Edward G. Kennedy, The Etched Work of Whistler, (1910) no.184

Further Information

The Fine Art Society's commission for a series of etchings in Venice was the pivotal event in Whistler's career. Coming in 1879, shortly after his bankruptcy it provided him with an escape from London and the humiliations he had suffered. The waterways, the atmosphere and the distinctive architecture of Venice must have had an immediate attraction for an artist who had committed to memory night time views of the Thames that he painted upon his returned to the studio.

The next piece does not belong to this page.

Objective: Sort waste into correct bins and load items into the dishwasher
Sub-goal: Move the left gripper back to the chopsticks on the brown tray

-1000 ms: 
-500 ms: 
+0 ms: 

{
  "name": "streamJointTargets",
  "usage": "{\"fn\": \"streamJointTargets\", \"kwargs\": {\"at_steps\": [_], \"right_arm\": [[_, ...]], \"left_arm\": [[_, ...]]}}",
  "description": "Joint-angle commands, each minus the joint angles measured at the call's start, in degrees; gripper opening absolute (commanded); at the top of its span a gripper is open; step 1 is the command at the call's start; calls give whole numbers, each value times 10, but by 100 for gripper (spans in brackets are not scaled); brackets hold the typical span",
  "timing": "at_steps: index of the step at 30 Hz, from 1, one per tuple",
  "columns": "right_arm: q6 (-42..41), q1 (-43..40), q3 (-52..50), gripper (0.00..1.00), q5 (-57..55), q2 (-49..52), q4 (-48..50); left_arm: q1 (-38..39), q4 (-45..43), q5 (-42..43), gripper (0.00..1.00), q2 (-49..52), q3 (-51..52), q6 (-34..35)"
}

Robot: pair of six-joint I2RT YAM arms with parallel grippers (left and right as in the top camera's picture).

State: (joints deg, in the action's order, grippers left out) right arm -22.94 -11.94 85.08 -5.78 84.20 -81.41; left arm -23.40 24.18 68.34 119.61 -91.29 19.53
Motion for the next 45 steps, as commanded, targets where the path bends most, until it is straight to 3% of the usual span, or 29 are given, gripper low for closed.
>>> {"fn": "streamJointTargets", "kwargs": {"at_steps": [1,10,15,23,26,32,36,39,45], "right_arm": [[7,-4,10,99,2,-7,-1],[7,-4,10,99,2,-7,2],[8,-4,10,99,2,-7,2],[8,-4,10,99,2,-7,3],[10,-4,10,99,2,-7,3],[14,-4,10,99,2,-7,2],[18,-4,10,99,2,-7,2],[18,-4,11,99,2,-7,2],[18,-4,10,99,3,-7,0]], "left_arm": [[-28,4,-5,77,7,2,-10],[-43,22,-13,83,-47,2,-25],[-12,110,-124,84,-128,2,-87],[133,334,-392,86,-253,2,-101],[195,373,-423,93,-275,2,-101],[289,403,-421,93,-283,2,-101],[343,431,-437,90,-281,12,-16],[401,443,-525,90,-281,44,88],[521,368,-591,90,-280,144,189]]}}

The concept of the 'Nocturne' had first been suggested by Whistler's patron, Frederick Leyland, to describe Whistler's night scenes of the Thames. The word was equally appropriate to these Venice etchings, the most dramatic and exquisite of the artist's prints, each possessing unique tonal attributes, no one quite the same as another. As the Whistler scholar, Ruth Fine, noted, 'of all the Venice etchings, Nocturne is printed with the greatest kind of variation between impressions. Indeed, depending upon the quality
of the tonal wiping, the time of day appears to range from dusk to midnight to dawn.'
Nocturne was exhibited in Whistler's seminal show Arrangement in White and Yellow in 1883 at The Fine Art Society (No. 8). Between February 1881 and May 1889 Whistler delivered ninety-seven different impressions to the gallery plus the cancelled plate
in April 1889.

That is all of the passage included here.